EXERCISE DESCRIPTION: Only the text carries over: repeat the records exactly and drop the images.

DATA FOR THIS EXERCISE:
◆ ◆ ◆ ◆ ◆
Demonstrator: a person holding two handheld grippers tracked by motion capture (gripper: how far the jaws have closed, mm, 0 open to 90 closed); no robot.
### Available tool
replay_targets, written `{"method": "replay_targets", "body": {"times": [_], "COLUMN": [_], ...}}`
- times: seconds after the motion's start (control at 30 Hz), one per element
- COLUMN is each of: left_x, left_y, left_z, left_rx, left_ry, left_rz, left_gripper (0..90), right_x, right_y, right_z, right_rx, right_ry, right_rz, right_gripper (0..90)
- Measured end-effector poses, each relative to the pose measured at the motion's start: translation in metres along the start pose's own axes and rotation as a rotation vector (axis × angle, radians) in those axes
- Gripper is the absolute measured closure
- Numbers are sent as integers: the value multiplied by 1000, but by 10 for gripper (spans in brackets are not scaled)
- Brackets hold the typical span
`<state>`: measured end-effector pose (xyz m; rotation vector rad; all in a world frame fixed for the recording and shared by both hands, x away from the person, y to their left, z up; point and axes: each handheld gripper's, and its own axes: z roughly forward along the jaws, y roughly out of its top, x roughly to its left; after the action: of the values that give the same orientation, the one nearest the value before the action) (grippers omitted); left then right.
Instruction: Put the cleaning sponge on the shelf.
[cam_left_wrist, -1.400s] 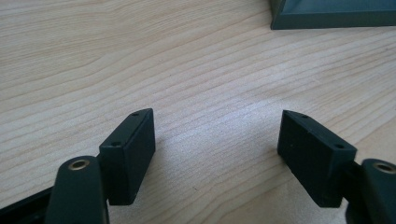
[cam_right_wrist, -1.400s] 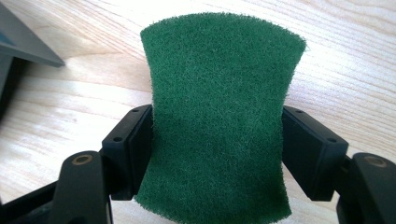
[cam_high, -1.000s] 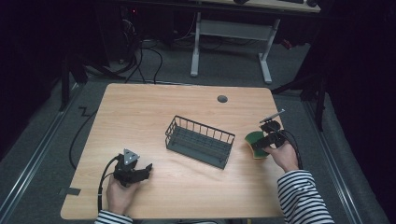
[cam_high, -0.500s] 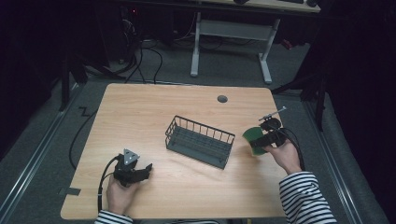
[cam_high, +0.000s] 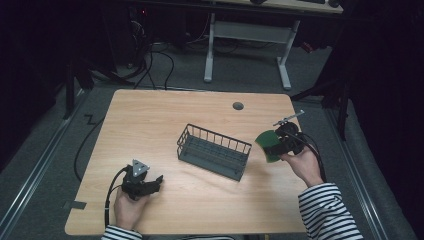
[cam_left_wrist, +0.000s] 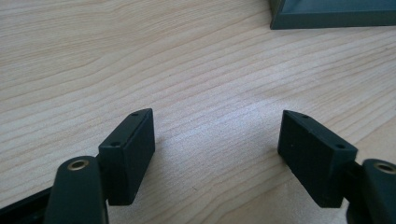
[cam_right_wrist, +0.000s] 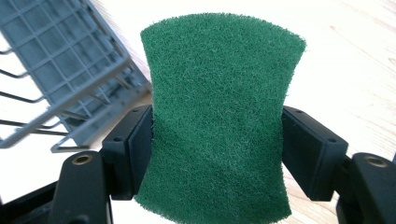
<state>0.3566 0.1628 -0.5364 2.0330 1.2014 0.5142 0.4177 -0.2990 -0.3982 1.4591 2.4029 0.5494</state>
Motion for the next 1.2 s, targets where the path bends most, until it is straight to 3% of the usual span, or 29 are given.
{"method": "replay_targets", "body": {"times": [0.47,1.2], "left_x": [0,0], "left_y": [0,0], "left_z": [0,0], "left_rx": [0,0], "left_ry": [0,0], "left_rz": [0,-1], "left_gripper": [279,279], "right_x": [28,73], "right_y": [26,56], "right_z": [-18,-4], "right_rx": [-49,-48], "right_ry": [13,62], "right_rz": [-91,-216], "right_gripper": [305,305]}}
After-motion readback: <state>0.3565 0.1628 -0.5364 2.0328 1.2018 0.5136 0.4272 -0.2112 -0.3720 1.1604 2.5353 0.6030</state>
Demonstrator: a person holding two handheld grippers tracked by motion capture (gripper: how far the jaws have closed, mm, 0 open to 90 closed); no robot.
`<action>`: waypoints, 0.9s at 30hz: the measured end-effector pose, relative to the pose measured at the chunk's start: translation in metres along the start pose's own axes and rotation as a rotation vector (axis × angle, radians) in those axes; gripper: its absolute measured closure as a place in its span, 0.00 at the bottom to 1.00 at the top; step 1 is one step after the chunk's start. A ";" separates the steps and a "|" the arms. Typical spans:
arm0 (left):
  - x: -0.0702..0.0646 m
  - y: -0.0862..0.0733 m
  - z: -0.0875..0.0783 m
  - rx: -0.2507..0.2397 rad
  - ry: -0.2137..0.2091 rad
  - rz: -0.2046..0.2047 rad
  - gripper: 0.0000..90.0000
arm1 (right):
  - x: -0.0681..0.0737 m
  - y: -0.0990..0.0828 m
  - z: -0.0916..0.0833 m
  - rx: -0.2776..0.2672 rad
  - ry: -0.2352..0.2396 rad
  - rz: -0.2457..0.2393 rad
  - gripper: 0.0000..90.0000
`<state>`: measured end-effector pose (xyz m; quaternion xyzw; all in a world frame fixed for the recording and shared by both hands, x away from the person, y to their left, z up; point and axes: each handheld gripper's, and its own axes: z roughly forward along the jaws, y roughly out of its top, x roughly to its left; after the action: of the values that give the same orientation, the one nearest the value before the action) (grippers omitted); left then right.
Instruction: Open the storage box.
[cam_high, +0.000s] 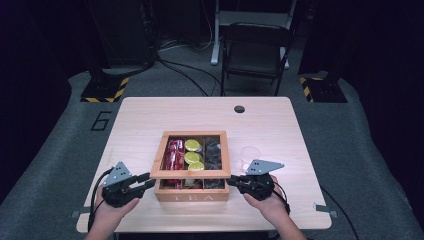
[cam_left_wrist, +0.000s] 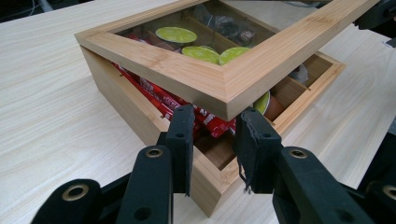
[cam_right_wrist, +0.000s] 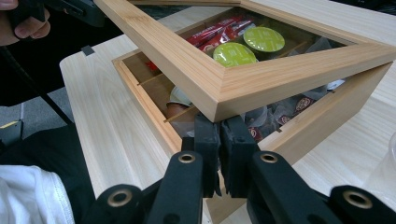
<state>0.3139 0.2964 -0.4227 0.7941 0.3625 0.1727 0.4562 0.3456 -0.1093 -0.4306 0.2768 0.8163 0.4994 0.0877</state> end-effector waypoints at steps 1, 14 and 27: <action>0.000 0.000 0.000 0.001 0.002 0.003 0.75 | 0.000 0.000 0.000 -0.001 0.000 0.001 0.95; -0.001 0.000 0.000 -0.003 0.030 -0.008 0.73 | 0.003 0.000 -0.001 -0.013 -0.082 -0.052 0.79; -0.002 0.001 0.000 -0.023 0.060 -0.007 0.68 | 0.009 0.001 -0.001 -0.047 -0.154 -0.094 0.68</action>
<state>0.3133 0.2945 -0.4221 0.7819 0.3768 0.1991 0.4549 0.3381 -0.1045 -0.4277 0.2736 0.8074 0.4907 0.1802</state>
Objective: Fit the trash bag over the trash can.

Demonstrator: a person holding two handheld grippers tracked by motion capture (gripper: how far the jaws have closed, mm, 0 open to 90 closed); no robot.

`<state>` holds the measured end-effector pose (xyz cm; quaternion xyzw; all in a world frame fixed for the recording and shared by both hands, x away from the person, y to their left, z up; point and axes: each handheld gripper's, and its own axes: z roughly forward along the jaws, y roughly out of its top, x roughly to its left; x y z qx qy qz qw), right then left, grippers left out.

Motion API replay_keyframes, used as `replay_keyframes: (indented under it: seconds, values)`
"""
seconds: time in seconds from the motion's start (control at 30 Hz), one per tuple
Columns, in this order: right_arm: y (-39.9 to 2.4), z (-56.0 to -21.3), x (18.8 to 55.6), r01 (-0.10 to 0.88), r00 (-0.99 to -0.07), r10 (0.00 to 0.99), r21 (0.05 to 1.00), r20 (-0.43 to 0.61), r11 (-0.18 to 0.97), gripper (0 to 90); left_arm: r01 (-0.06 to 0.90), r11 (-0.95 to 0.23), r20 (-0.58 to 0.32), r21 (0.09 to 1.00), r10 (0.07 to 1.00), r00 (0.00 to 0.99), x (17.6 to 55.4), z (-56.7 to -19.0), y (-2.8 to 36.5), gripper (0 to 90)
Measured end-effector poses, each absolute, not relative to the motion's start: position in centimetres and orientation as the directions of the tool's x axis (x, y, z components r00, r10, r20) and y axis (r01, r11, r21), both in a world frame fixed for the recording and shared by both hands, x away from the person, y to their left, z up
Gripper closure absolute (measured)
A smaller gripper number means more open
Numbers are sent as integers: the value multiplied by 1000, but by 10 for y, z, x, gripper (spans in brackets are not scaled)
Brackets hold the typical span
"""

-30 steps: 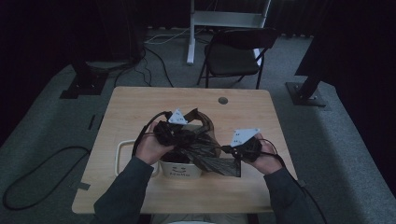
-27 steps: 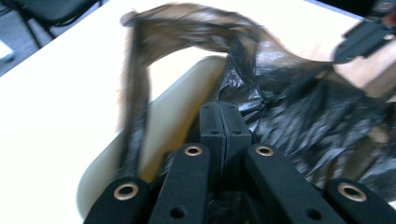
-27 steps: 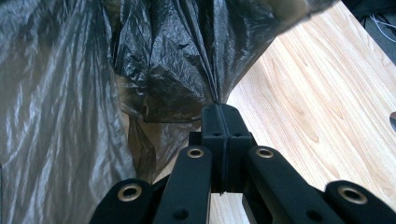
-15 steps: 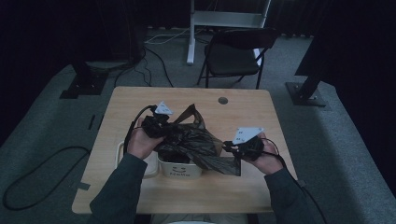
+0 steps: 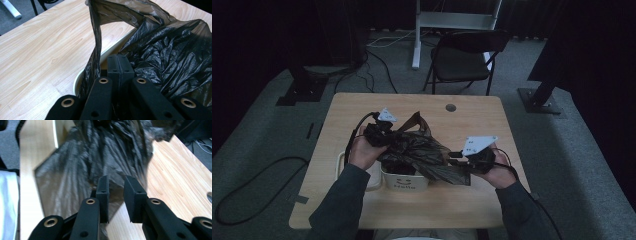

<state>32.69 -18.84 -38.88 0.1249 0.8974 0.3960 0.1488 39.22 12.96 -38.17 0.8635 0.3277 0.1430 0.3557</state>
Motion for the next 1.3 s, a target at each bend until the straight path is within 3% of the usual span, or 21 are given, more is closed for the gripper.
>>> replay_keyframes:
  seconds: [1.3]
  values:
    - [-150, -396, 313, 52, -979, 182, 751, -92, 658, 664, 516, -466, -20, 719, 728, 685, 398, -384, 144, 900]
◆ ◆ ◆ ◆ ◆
SOLUTION FOR THIS TASK:
Demonstrator: a person holding two handheld grippers tracked by motion capture (gripper: how far the jaws have closed, mm, 0 open to 90 closed); no robot.
### Available tool
replay_targets, written `{"method": "replay_targets", "body": {"times": [_], "COLUMN": [_], ...}}`
- times: seconds after the motion's start (control at 30 Hz), one per element
- COLUMN is each of: left_x, left_y, left_z, left_rx, left_ry, left_rz, left_gripper (0..90), right_x, right_y, right_z, right_rx, right_ry, right_rz, right_gripper (0..90)
- Measured end-effector poses, each relative to the pose measured at the motion's start: translation in metres along the start pose's own axes and rotation as a rotation vector (axis × angle, radians) in those axes
- Gripper is the absolute measured closure
- Numbers are sent as integers: the value multiplied by 1000, but by 10 for gripper (spans in brackets are not scaled)
- Brackets hold the typical span
`<state>`: measured end-effector pose (xyz m; rotation vector rad; all in a world frame fixed for the recording and shared by both hands, x away from the person, y to their left, z up; point and axes: each handheld gripper's, and its own axes: z roughly forward along the jaws, y roughly out of its top, x roughly to its left; after the action: of the values that give the same orientation, the one nearest the value before the action) (grippers omitted); left then right.
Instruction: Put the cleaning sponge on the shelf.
[cam_left_wrist, -1.400s] 
[cam_right_wrist, -1.400s] 
[cam_high, -1.000s] 
[cam_high, -0.500s] 
[cam_high, +0.000s] 
[cam_left_wrist, +0.000s] 
[cam_right_wrist, +0.000s] 
<state>0.3566 0.1628 -0.5364 2.0330 1.2014 0.5142 0.4177 -0.2990 -0.3982 1.4591 2.4029 0.5494</state>
Motion for the next 1.2 s, targets where the path bends most, until it is straight to 3% of the usual span, or 29 are given.
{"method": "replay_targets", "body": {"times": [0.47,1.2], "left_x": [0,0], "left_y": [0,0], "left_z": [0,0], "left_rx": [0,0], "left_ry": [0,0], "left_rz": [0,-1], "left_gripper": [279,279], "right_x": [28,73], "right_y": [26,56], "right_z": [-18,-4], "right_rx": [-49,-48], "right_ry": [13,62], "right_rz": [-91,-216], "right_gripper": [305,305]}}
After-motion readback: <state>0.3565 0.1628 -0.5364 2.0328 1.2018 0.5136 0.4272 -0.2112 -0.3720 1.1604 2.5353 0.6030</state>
Demonstrator: a person holding two handheld grippers tracked by motion capture (gripper: how far the jaws have closed, mm, 0 open to 90 closed); no robot.
`<action>`: waypoints, 0.9s at 30hz: the measured end-effector pose, relative to the pose measured at the chunk's start: translation in metres along the start pose's own axes and rotation as a rotation vector (axis × angle, radians) in those axes; gripper: its absolute measured closure as a place in its span, 0.00 at the bottom to 1.00 at the top; step 1 is one step after the chunk's start. A ";" separates the steps and a "|" the arms. Typical spans:
arm0 (left):
  - x: -0.0702..0.0646 m
  - y: -0.0862..0.0733 m
  - z: -0.0875..0.0783 m
  - rx: -0.2507..0.2397 rad
  - ry: -0.2137..0.2091 rad
  - rz: -0.2046..0.2047 rad
  - gripper: 0.0000..90.0000
arm1 (right):
  - x: -0.0681..0.0737 m
  - y: -0.0990..0.0828 m
  - z: -0.0916..0.0833 m
  - rx: -0.2776..0.2672 rad
  - ry: -0.2352..0.2396 rad
  - rz: -0.2457..0.2393 rad
  - gripper: 0.0000..90.0000
`<state>`: measured end-effector pose (xyz m; quaternion xyzw; all in a world frame fixed for the recording and shared by both hands, x away from the person, y to their left, z up; point and axes: each handheld gripper's, and its own axes: z roughly forward along the jaws, y roughly out of its top, x roughly to its left; after the action: of the values that give the same orientation, the one nearest the value before the action) (grippers omitted); left then right.
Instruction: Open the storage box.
[cam_high, +0.000s] 
[cam_left_wrist, +0.000s] 
[cam_right_wrist, +0.000s] 
<state>0.3139 0.2964 -0.4227 0.7941 0.3625 0.1727 0.4562 0.3456 -0.1093 -0.4306 0.2768 0.8163 0.4994 0.0877</state> end-effector waypoints at steps 1, 14 and 27: <action>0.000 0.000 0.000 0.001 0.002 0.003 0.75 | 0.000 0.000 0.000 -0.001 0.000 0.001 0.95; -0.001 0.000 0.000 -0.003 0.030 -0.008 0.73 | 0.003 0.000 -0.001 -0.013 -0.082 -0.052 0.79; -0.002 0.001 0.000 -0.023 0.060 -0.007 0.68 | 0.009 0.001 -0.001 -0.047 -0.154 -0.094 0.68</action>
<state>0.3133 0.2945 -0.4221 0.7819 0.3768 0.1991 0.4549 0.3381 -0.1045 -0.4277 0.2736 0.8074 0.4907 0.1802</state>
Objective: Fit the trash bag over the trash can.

Demonstrator: a person holding two handheld grippers tracked by motion capture (gripper: how far the jaws have closed, mm, 0 open to 90 closed); no robot.

`<state>` holds the measured end-effector pose (xyz cm; quaternion xyzw; all in a world frame fixed for the recording and shared by both hands, x away from the person, y to their left, z up; point and axes: each handheld gripper's, and its own axes: z roughly forward along the jaws, y roughly out of its top, x roughly to its left; x y z qx qy qz qw), right then left, grippers left out.

Motion API replay_keyframes, used as `replay_keyframes: (indented under it: seconds, values)`
"""
seconds: time in seconds from the motion's start (control at 30 Hz), one per tuple
Columns, in this order: right_arm: y (-39.9 to 2.4), z (-56.0 to -21.3), x (18.8 to 55.6), r01 (-0.10 to 0.88), r00 (-0.99 to -0.07), r10 (0.00 to 0.99), r21 (0.05 to 1.00), r20 (-0.43 to 0.61), r11 (-0.18 to 0.97), gripper (0 to 90); left_arm: r01 (-0.06 to 0.90), r11 (-0.95 to 0.23), r20 (-0.58 to 0.32), r21 (0.09 to 1.00), r10 (0.07 to 1.00), r00 (0.00 to 0.99), x (17.6 to 55.4), z (-56.7 to -19.0), y (-2.8 to 36.5), gripper (0 to 90)
Measured end-effector poses, each absolute, not relative to the motion's start: position in centimetres and orientation as the directions of the tool's x axis (x, y, z components r00, r10, r20) and y axis (r01, r11, r21), both in a world frame fixed for the recording and shared by both hands, x away from the person, y to their left, z up
Gripper closure absolute (measured)
A smaller gripper number means more open
Numbers are sent as integers: the value multiplied by 1000, but by 10 for y, z, x, gripper (spans in brackets are not scaled)
Brackets hold the typical span
"""

-30 steps: 
-27 steps: 
-27 steps: 
-15 steps: 
+0 steps: 

<state>32.69 -18.84 -38.88 0.1249 0.8974 0.3960 0.1488 39.22 12.96 -38.17 0.8635 0.3277 0.1430 0.3557</state>
Motion for the next 1.3 s, a target at each bend until the straight path is within 3% of the usual span, or 21 are given, more is closed for the gripper.
>>> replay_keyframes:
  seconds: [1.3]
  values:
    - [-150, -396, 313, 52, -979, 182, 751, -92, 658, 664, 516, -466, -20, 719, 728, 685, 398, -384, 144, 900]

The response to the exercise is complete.